Model specification to combine two independent datasets

Hi everyone,
I am new to Stan and brms - thank you in advance for any recommendation or insights, and hopefully this post is appropriate here (my sincere apologies if it is not).

I am in the process of combining two independent, large datasets. One dataset (data1) included abundance data for n species across time. Each row in data1 represent an abundance value from a study, at a site, in a given year. The other dataset (data2) include multiple independent measures for a body size of the n species in data1. Each row in data2 has one body size estimate for a species; some species have multiple measurements for body size. Data2 also has an additional column describing the taxon for which body size is reported (e.g., plants vs. animals).

I would like to incorporate the effect of body size and taxon from data2 in the a model predicting changes in abundance ~ year from data1. I want to test how body size and taxon affect the slope of the relationship between abundance of a species and time (year).

I have limited experience with BUGS language and I am aware that there are multiple ways to tackle this question, from complex hierarchical models to more simple random effects in a GLMM fashion. I was wondering what would the stan community recommend in this specific case. I would be keen in using brms give the large size of my data table. I used dplyr::full_join() to combine data1 and data2. In this table, each abundance time series in data1 is repeated as many times as a taxon body size is reported in data2. This “final” table counts millions of rows.

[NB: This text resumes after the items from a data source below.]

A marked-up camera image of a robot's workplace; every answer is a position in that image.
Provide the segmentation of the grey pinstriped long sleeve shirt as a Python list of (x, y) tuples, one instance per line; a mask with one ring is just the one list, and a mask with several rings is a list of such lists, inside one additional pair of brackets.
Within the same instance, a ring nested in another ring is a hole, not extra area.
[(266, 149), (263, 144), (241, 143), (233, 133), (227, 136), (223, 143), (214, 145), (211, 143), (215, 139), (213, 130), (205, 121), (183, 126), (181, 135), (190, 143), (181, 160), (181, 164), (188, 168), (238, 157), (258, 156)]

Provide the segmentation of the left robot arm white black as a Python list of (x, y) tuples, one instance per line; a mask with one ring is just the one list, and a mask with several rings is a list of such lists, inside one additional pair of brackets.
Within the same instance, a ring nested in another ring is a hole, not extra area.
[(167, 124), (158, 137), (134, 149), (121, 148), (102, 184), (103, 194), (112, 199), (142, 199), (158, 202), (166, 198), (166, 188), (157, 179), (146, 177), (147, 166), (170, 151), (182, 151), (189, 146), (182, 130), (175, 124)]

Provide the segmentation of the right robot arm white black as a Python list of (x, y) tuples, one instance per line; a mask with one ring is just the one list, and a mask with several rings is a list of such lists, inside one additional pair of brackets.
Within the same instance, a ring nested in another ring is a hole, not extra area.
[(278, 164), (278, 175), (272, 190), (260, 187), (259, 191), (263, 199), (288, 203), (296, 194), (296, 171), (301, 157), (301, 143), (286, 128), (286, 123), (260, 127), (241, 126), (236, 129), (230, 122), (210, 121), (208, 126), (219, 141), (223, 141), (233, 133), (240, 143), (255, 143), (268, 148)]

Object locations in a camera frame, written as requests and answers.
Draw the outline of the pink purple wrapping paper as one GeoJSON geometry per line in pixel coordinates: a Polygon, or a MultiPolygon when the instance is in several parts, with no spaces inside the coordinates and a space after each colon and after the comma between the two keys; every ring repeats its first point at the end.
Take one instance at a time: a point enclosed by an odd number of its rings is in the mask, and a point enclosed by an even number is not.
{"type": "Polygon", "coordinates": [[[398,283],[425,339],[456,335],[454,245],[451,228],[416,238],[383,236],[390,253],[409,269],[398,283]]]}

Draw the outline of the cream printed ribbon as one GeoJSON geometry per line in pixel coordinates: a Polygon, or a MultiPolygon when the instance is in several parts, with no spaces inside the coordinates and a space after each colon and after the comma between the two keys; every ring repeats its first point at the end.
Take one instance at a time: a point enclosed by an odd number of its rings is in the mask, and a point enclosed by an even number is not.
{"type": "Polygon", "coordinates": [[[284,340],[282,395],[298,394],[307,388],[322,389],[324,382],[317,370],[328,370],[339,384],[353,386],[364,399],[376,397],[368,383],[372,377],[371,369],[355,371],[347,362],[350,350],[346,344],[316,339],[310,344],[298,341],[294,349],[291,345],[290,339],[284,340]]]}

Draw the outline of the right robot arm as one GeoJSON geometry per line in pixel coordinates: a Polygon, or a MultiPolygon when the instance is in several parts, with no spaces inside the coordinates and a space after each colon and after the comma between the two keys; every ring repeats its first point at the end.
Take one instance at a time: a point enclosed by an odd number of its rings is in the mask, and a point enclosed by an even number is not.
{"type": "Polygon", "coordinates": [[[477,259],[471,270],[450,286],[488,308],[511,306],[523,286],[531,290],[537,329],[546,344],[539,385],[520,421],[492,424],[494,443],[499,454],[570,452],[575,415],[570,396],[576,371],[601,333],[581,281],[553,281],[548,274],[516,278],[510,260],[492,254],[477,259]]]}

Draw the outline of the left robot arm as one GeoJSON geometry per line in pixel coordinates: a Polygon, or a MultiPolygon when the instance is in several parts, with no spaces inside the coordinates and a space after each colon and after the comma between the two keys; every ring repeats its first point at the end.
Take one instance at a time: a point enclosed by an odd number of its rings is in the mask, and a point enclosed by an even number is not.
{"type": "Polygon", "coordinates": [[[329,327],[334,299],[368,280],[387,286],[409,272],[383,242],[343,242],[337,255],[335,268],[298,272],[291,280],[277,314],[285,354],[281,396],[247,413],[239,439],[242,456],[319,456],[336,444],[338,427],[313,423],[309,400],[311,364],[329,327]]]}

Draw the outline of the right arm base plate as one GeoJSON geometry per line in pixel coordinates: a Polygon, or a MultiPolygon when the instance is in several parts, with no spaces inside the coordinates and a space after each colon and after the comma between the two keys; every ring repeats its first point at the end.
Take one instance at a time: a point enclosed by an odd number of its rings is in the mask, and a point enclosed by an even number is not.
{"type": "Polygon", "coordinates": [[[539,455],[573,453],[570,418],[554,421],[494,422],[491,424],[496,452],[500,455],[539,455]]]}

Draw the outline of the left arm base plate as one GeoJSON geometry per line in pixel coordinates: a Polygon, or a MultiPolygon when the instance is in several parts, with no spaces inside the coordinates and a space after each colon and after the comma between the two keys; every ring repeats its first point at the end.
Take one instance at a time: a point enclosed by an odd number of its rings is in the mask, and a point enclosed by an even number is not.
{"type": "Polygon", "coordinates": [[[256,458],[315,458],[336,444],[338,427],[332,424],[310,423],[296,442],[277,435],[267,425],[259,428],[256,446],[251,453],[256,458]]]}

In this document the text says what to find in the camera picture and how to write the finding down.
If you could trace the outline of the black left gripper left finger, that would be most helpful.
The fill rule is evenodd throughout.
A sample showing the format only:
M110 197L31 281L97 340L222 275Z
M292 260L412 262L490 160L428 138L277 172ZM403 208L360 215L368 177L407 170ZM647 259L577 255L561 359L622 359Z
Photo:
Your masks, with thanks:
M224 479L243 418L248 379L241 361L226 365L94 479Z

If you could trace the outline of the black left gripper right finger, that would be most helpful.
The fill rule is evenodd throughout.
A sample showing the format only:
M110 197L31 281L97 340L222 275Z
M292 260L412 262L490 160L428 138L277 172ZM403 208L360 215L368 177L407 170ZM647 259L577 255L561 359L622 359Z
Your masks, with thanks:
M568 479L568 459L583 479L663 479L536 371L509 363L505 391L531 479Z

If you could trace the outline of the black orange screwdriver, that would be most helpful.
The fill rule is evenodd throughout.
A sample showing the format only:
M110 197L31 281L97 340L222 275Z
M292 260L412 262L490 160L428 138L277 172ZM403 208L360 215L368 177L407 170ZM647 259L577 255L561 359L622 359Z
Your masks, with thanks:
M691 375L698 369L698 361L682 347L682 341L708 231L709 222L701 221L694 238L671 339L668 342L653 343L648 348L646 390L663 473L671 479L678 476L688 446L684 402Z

The model that I am working on right now has random intercepts and slope for the effects of time and body size, a fixed random effect on species, and a fixed effect of taxon

abundance ~ year + (year | study_ID_data1/site) +
body_size + (body_size | study_ID_data2) +
(1 | species) +

I would appreciate any feedback on whether this direction makes sense or if there is a simpler way to integrate the data from data2 in predicting changes in abundance from data1. I designed this model following Harrison et al. in Peerj (A brief introduction to mixed effects modelling and multi-model inference in ecology [PeerJ]) to analyze the data with a simple glmm, but if brms has a built-in multilevel model that would work well with the sort of data that I described I would be very thankful is you could help me in figuring this out.


I fear that given the size of the dataset, Stan could be potentially too slow. However, your model is relatively simple compared to the amount of data, so an approximation like INLA (via inlabru) could be well-behaved and much faster.

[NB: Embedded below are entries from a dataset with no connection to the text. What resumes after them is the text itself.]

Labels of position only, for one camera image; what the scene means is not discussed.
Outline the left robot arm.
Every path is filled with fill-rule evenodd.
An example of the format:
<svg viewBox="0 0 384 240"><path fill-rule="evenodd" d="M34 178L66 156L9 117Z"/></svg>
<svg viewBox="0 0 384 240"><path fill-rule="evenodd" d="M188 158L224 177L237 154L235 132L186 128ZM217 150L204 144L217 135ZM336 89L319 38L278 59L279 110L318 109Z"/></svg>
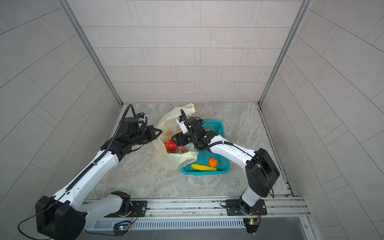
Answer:
<svg viewBox="0 0 384 240"><path fill-rule="evenodd" d="M140 113L121 119L114 136L101 147L95 158L66 186L52 197L36 203L38 233L54 240L74 240L89 224L108 215L134 216L129 194L114 191L107 197L84 205L96 184L128 154L157 139L162 130L147 125Z"/></svg>

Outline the orange tangerine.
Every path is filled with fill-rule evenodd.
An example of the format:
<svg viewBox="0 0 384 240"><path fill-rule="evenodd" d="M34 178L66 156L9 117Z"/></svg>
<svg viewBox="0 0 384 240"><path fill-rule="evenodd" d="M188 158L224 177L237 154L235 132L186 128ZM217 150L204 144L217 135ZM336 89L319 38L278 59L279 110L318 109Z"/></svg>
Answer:
<svg viewBox="0 0 384 240"><path fill-rule="evenodd" d="M209 159L209 166L211 168L216 168L219 165L219 161L216 158Z"/></svg>

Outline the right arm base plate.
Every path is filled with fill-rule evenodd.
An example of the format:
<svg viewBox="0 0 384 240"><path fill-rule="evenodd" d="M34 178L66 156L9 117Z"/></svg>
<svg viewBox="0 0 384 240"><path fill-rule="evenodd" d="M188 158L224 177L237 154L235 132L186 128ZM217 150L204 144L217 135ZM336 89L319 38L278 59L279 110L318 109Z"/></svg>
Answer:
<svg viewBox="0 0 384 240"><path fill-rule="evenodd" d="M268 214L263 199L259 199L253 207L248 206L240 199L222 201L221 206L227 210L228 216L266 216Z"/></svg>

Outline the red apple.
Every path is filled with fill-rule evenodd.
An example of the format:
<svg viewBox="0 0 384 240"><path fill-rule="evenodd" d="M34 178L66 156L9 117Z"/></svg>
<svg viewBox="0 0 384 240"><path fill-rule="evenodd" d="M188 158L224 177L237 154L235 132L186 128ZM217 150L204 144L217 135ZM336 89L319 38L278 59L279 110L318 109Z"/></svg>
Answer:
<svg viewBox="0 0 384 240"><path fill-rule="evenodd" d="M174 153L178 149L177 144L172 140L168 140L167 142L164 143L164 145L167 152Z"/></svg>

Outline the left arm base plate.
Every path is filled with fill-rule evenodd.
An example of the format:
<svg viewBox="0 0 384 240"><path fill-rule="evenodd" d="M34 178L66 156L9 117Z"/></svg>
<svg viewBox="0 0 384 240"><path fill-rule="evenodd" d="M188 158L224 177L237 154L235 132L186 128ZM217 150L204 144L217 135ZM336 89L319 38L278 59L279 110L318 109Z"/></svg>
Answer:
<svg viewBox="0 0 384 240"><path fill-rule="evenodd" d="M127 213L112 213L106 218L142 218L146 214L147 201L131 201L131 209Z"/></svg>

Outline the yellow banana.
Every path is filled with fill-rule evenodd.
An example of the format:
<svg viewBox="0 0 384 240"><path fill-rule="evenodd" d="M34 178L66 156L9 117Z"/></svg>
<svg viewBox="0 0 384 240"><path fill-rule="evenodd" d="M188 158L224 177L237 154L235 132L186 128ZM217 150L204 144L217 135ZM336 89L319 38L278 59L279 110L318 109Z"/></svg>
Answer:
<svg viewBox="0 0 384 240"><path fill-rule="evenodd" d="M217 169L209 166L199 165L199 164L191 164L191 168L196 171L201 172L216 172Z"/></svg>

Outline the cream plastic bag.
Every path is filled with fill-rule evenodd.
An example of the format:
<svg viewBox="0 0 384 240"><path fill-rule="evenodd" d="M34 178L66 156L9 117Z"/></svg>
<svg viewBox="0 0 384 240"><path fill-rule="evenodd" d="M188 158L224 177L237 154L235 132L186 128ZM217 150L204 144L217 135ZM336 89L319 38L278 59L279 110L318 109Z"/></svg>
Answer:
<svg viewBox="0 0 384 240"><path fill-rule="evenodd" d="M194 104L175 107L165 114L156 126L157 129L162 130L162 134L152 142L155 148L152 160L166 170L179 170L195 162L198 158L198 152L194 149L193 144L187 144L181 148L178 147L175 151L171 151L168 147L168 142L171 138L178 133L182 133L182 129L178 124L181 110L188 117L196 112Z"/></svg>

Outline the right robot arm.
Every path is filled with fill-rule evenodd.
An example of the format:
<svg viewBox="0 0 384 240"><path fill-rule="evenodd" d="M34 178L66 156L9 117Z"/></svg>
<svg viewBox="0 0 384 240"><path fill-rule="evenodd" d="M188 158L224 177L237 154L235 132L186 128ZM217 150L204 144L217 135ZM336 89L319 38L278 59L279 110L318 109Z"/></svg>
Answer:
<svg viewBox="0 0 384 240"><path fill-rule="evenodd" d="M205 130L200 118L187 117L184 113L177 118L177 124L182 132L174 135L172 141L179 147L192 143L199 152L223 156L245 171L248 186L239 198L239 208L245 215L257 210L261 198L268 194L275 196L273 186L280 171L266 150L254 151L236 145L214 131Z"/></svg>

In any case, I don’t think it makes sense to use a full_join to combine the datasets - this effectively puts more weight on abundance measurements of species that have more measurements of body size, which is unlikely to be desirable. I think you would need to clarify how body size (which is a property of individuals) should be related abundance (which is a property of populations). The most obvious choice would be to use something like average body size (which is a property of populations). The simple approach would just compute the average size and use that as a predictor. However, since you know that the there is uncertainty about the average body size (especially for the species with few measurements), it might be better to treat this as a measurement error model where you would compute the standard error of the mean for the species size and pass it as the measurement error.

The measurement error is itself an approximation to a joint model where you use the individual measurements of body sizes as data that inform the average body size, and then this average body size is a predictor, but such models cannot AFAIK be expressed in brms and you would need to write a custom model in Stan (or potentially using the rethinking package which lets you write Stan code using R formula syntax).

I would also suspect you might nead a species:year term (either as fixed or varying effect) as the time trends for different species can plausibly be very different.

Does that make sense?

1 Like

Dear Martin,
Thank you very much for your reply. Yes, your response makes sense. Some comments below:

  • I should have mentioned that body size values are sampled from multiple independent populations (not individuals); and, yes, averaging is on the table. The issue is that we have measurements of body size take in different ways (e.g., wingspan vs weight) for the same species, so that modeling this source of heterogeneity would be desirable.

  • Re: full_join and “putting more weight on abundance measurements of species that have more measurements of body size”, would that not be a problem using species as a random effect? Different species have different numbers of time series anyway. I am not sure I get here why it would not be possible to account for different number of measurements with random effects

  • the measurement error model looks great, thank you for sharing. Will look into it for sure.

  • yes, the model has to be able to estimate different slopes among different species, and estimate whether body size mediates these slopes.

Thank you again for your time and consideration.